The Java version finished in 5031 ms. (standard J2SE 5.0) With the switch replaced with an array, it finishes in 4391ms.

So what does that tell me? 1. The above C# code is poorly written. 2. Java is about twice as fast as C#.

So, go java! =D

Perhaps im missing the point...

Posted by Anonymous User Anonymous User at 2006-04-23 05:23 PM

However if you are doing a straight up Text Sequence Match ( which is what the example code is doing ) then you would use the .IndexOf method off the string object.

Of Course Im probably missing the point.. but you used the term Real World up there...

In Main, make the following change...

Comment : Regex regexpr = new Regex(matchthis.ToString(), RegexOptions.Compiled);

Comment : Boolean b = regexpr.IsMatch(_doc);

Replace : if (B) with : if ( _doc.IndexOf( matchthis.ToString()) > -1 )

When reRun, with no other changes, causes an end number of approximately ".NET regex took 1687 miliseconds"

Would be interested in seeing the Java equivalent change + perf. With the understanding that a implementation .IndexOf Java equivalent will probably be significantly different then .net

.Net version was 1.1

Confusing C# versus Java benchmark - an intention or ignorance?

Posted by Anonymous User Anonymous User at 2006-05-11 05:15 AM

In C# help you can find out that RegexOptions.Compiled option specifies that the regular expression is compiled into an assembly. This yields faster execution but increases startup time. In this confusing example the compiler was called 1000000 times. Certainly, it took some time.

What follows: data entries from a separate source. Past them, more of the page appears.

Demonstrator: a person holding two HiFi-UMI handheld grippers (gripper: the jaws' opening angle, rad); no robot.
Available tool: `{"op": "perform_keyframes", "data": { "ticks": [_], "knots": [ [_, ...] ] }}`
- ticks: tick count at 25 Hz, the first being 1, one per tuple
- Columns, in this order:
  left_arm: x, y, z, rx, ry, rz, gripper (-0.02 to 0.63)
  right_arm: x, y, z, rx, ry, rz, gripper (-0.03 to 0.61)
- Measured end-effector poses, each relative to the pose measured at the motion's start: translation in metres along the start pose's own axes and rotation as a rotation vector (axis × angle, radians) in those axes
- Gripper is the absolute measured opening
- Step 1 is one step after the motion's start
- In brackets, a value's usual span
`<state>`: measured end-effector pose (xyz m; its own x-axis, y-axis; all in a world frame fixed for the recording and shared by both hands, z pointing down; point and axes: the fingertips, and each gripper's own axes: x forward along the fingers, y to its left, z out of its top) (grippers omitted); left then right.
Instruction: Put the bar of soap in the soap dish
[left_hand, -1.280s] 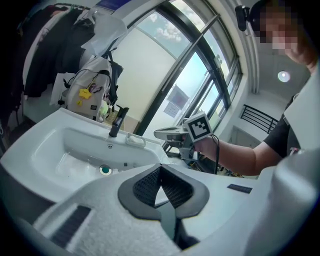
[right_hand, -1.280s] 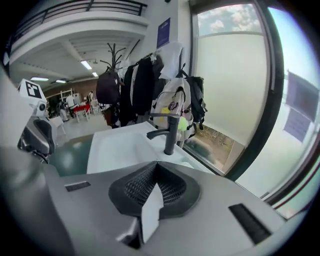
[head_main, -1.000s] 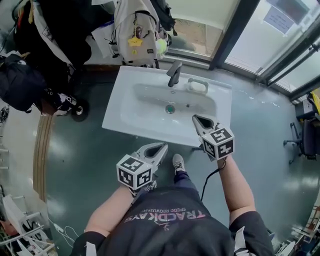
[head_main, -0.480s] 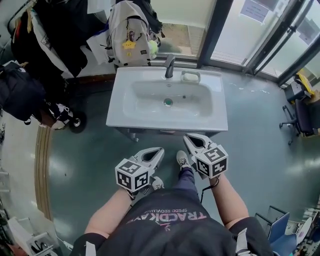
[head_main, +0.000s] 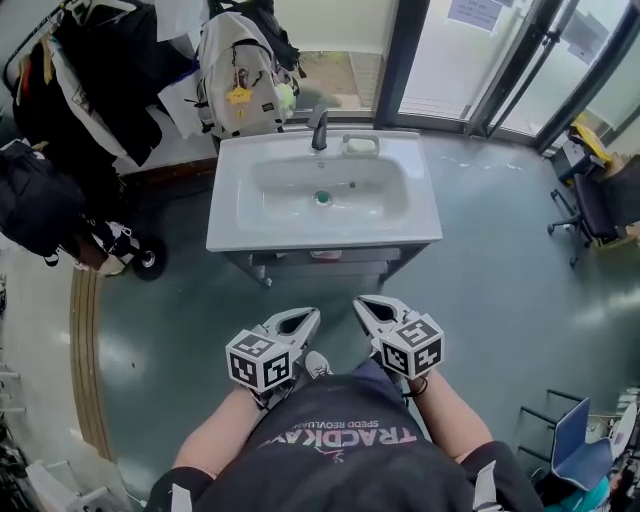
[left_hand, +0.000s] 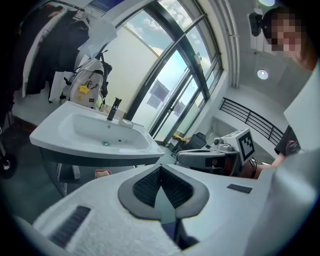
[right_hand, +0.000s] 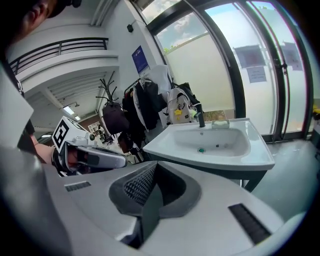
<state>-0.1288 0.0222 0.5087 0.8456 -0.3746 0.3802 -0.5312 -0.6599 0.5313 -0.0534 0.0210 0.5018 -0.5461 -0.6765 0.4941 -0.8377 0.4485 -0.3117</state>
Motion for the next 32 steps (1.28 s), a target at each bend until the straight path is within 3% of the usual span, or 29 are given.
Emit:
{"op": "perform_keyframes", "data": {
  "ticks": [16, 32],
  "knots": [
    [0.006, -0.035, -0.024, 0.009, 0.033, -0.021, 0.009, -0.029, 0.035, -0.044, 0.073, 0.004, 0.049, 0.011],
    [0.006, -0.035, -0.02, 0.011, 0.024, -0.044, 0.009, -0.027, 0.038, -0.042, 0.063, 0.02, 0.043, 0.011]
  ]
}}
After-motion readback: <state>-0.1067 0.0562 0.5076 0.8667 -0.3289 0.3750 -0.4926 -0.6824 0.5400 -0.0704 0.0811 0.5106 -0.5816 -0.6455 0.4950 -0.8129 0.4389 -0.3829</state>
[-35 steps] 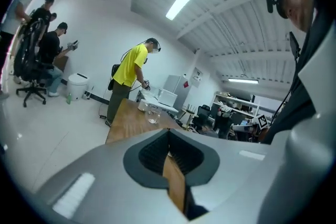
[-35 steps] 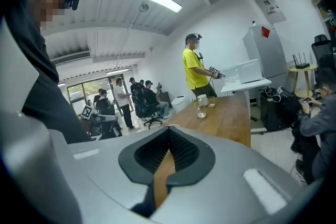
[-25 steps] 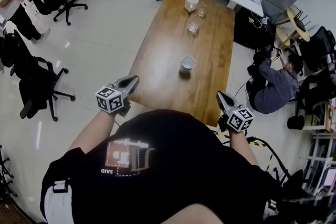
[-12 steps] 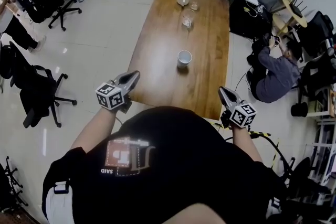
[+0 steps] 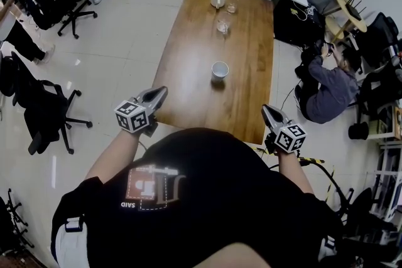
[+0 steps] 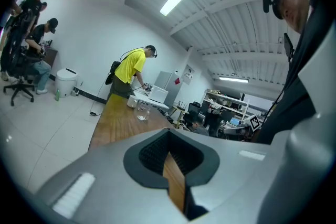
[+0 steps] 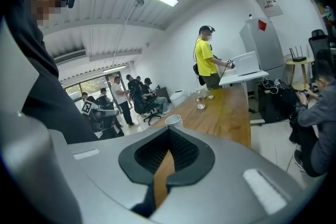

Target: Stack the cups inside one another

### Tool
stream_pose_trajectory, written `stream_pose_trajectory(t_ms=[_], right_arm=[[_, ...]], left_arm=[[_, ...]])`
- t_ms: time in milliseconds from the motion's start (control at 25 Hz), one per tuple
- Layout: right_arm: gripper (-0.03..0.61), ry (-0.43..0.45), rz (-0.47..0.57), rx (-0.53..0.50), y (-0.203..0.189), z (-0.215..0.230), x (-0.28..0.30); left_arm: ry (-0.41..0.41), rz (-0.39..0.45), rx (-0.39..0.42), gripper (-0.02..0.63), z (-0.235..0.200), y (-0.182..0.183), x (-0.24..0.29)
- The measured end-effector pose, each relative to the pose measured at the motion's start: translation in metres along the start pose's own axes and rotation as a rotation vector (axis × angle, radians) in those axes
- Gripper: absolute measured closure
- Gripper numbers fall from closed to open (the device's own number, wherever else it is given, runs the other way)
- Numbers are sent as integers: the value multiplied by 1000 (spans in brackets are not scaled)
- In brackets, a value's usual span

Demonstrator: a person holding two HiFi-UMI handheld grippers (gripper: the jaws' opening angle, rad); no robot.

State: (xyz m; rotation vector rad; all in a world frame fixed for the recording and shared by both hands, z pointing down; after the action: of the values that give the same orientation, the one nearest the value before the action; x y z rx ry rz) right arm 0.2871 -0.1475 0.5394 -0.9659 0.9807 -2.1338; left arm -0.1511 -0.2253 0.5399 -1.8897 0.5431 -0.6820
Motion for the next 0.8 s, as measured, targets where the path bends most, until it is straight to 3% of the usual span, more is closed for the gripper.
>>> stream_pose_trajectory(t_ms=[800], right_arm=[[566,14,-12,-14,-1,-2,2]], left_arm=[[2,-7,5,612,1,-2,-3]])
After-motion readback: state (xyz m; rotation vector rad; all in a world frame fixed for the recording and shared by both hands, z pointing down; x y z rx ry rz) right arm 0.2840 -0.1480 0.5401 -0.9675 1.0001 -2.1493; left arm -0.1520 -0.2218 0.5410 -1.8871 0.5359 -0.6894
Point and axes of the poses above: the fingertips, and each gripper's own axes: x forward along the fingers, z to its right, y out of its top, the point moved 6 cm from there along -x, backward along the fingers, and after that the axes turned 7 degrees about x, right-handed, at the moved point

After changing the code to: Regex regexpr = new Regex(matchthis); C# speed will be between 40 % and 33% of Java for this peculiar example (on my 2.4 GHz Pentium).

OK, C# regular expressions are slower when 1000000 different strings are searched in the same text. I do not think that this is too frequent situation. I always searched few string patterns in many texts when I parsed files. Therefore, the benchmark is artificial and misleading.